Jenkins is an open-source automation server that enables continuous integration and continuous delivery (CI/CD) for software development projects. Written in Java, Jenkins automates various stages of the software development lifecycle including building, testing, and deploying code. It works by continuously checking code repositories for changes, then automatically building, testing, and deploying updated code.
Jenkins utilizes a master-agent architecture where a master server coordinates with distributed agent nodes to execute jobs. It supports plugins that extend its functionality, with over 1,500 plugins available as of 2022. Jenkins can be run on various operating systems and integrates with many version control systems, build tools, and cloud platforms.

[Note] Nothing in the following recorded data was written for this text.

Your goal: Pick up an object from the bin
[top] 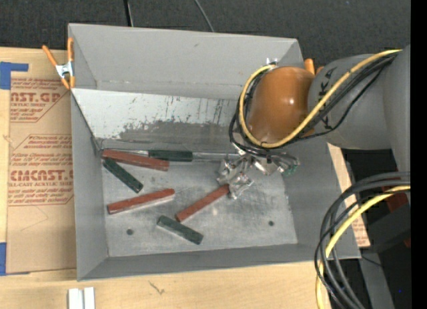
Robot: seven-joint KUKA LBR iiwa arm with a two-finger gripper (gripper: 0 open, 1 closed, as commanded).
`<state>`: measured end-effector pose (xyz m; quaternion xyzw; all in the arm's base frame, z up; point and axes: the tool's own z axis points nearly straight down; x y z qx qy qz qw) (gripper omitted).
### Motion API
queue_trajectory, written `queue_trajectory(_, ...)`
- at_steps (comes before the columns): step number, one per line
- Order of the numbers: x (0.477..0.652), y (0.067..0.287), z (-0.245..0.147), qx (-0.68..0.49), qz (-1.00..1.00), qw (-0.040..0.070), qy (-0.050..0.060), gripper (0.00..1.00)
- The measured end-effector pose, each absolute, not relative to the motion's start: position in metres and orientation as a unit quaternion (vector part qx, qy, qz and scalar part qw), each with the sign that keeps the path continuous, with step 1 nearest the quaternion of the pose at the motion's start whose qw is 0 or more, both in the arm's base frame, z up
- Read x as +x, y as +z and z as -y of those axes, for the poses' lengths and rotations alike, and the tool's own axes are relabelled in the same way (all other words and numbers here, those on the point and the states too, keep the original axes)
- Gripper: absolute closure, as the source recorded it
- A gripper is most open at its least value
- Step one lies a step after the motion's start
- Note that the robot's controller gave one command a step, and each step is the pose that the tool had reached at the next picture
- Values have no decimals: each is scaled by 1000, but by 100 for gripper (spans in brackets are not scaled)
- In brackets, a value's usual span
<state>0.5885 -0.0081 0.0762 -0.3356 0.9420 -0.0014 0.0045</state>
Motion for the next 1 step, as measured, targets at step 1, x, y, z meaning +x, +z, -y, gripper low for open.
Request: queue_trajectory(1,584,228,-29,-363,-932,3,0,100)
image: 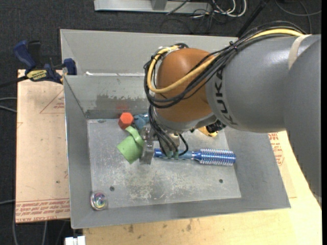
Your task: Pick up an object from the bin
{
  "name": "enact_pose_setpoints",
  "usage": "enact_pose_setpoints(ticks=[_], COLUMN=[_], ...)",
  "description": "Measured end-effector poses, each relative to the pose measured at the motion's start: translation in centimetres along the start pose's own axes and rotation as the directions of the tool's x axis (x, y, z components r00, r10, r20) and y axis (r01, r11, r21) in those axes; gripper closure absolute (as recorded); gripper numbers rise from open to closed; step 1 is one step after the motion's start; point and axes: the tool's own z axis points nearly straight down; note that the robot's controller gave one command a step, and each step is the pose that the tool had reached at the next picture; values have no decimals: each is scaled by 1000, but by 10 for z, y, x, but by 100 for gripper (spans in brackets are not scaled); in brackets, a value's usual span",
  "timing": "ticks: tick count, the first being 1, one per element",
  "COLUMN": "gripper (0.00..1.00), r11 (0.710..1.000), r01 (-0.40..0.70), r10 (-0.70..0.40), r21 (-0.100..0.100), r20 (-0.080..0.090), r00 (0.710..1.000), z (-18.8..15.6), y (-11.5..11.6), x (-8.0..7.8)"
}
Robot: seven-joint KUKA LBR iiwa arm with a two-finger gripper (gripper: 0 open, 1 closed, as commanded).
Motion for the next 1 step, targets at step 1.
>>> enact_pose_setpoints(ticks=[1], gripper=[100], r11=[890], r01=[456], r10=[-456], r21=[2], r20=[-7], r00=[890], z=[-46], y=[-24], x=[-9])
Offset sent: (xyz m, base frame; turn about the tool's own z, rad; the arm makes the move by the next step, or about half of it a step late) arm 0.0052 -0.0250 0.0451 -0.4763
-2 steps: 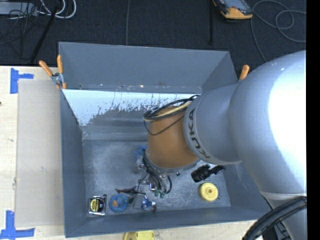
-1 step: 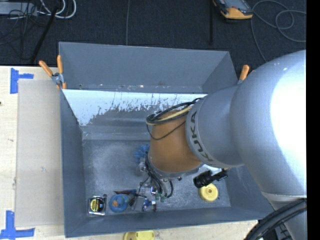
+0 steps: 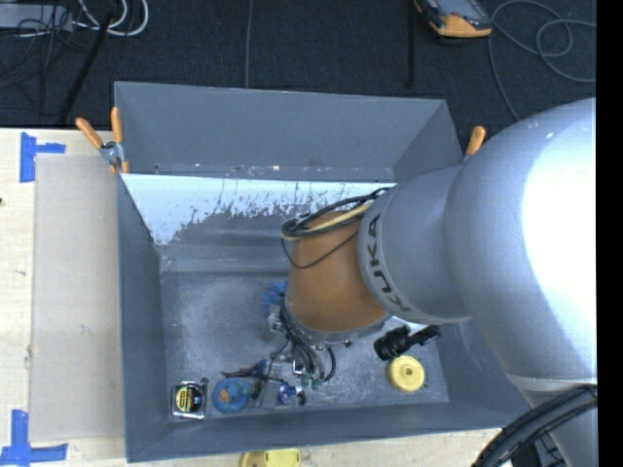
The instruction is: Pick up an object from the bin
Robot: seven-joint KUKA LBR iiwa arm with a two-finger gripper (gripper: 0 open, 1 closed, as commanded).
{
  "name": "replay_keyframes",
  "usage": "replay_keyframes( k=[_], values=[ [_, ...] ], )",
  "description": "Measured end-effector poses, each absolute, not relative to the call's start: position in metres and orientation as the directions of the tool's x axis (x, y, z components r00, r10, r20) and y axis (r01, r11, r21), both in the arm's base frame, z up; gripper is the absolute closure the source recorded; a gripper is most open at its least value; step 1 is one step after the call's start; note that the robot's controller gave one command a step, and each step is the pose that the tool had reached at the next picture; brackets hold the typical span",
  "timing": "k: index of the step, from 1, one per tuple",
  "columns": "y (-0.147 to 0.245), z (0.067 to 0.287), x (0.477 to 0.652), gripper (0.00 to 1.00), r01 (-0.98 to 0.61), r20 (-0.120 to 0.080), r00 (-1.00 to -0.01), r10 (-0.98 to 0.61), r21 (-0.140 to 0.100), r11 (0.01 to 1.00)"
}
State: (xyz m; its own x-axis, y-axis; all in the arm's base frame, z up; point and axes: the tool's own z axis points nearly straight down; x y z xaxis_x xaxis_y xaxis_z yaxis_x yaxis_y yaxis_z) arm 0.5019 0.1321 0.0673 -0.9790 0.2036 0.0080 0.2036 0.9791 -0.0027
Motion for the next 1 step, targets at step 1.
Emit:
replay_keyframes(
  k=[1],
  values=[
    [0.1324, 0.0702, 0.4736, 1.00, 0.573, -0.002, -0.820, 0.573, 0.002, 0.820]
  ],
)
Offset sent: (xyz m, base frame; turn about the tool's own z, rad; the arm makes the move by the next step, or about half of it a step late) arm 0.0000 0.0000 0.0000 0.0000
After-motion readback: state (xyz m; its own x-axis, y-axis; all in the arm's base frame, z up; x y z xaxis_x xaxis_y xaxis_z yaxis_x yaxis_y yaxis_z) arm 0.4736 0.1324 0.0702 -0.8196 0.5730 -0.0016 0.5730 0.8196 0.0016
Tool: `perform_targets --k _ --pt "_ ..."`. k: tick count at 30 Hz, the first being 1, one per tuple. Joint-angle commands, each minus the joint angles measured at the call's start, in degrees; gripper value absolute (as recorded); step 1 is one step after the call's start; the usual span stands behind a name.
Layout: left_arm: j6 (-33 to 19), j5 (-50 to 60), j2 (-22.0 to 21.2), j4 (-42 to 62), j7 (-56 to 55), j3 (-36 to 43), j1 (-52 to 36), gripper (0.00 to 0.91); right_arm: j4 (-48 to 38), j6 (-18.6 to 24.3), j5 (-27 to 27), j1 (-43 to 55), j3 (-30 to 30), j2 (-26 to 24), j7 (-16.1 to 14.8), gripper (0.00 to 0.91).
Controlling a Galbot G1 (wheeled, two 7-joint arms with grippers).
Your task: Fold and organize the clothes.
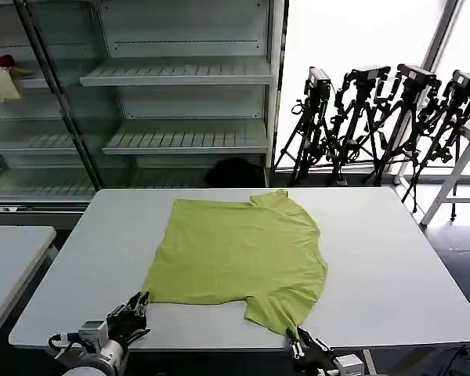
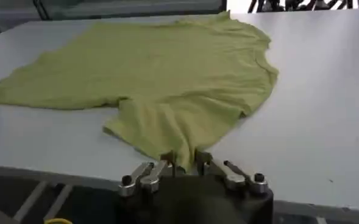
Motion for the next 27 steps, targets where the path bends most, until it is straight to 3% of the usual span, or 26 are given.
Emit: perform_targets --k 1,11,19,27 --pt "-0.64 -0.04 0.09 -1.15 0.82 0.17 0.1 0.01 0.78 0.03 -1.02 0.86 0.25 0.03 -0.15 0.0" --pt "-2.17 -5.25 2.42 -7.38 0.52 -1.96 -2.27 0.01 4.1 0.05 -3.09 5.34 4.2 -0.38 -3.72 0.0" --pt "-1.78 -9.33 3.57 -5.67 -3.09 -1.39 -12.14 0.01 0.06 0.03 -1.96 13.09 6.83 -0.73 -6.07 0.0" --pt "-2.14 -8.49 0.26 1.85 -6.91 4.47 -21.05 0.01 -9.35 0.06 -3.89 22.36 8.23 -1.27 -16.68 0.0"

The tool originated in 2004 as "Hudson", created by Kohsuke Kawaguchi at Sun Microsystems. In 2011, it was forked and renamed Jenkins following Oracle's acquisition of Sun. Jenkins is now maintained as an open-source project under the governance of the Continuous Delivery Foundation.

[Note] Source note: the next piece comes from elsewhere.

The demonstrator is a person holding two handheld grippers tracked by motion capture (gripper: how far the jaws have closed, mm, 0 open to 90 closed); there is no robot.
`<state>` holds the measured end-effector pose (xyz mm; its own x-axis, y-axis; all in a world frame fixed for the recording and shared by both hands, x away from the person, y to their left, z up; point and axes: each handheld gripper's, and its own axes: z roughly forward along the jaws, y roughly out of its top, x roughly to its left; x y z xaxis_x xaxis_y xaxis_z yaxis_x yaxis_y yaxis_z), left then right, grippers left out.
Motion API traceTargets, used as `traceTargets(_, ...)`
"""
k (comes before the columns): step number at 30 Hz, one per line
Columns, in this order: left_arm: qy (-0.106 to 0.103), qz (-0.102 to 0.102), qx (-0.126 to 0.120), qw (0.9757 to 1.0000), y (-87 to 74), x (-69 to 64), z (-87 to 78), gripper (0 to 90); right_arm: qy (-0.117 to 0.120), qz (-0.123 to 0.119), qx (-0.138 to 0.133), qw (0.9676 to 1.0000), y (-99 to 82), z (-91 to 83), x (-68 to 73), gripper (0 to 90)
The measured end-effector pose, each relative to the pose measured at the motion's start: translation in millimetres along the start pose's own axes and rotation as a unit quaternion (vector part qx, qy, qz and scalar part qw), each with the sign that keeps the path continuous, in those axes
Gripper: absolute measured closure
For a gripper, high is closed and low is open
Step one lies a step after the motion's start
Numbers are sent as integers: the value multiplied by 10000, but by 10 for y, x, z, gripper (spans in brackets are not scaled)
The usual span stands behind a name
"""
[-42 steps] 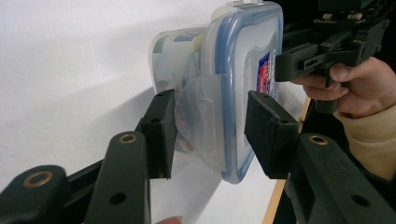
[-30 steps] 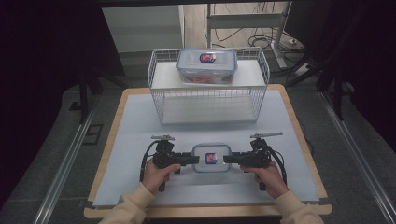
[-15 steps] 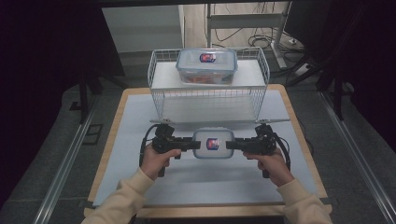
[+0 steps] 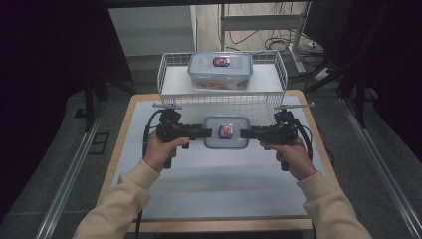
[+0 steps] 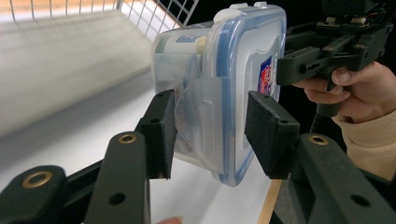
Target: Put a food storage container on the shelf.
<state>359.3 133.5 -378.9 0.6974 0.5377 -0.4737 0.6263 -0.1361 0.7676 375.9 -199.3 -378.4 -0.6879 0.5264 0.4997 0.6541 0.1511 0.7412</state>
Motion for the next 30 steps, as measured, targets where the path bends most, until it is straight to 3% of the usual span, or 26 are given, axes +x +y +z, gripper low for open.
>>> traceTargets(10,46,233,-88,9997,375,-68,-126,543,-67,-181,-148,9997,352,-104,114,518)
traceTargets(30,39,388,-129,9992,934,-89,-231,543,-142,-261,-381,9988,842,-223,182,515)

Key features of Jenkins include easy installation and configuration, extensibility through plugins, distributed builds, pipeline functionality for modeling complex workflows, and support for multiple programming languages and tools. Jenkins allows developers to detect and fix integration issues early through automated builds and tests triggered by code commits. It can be used to implement full CI/CD pipelines from source control through production deployment.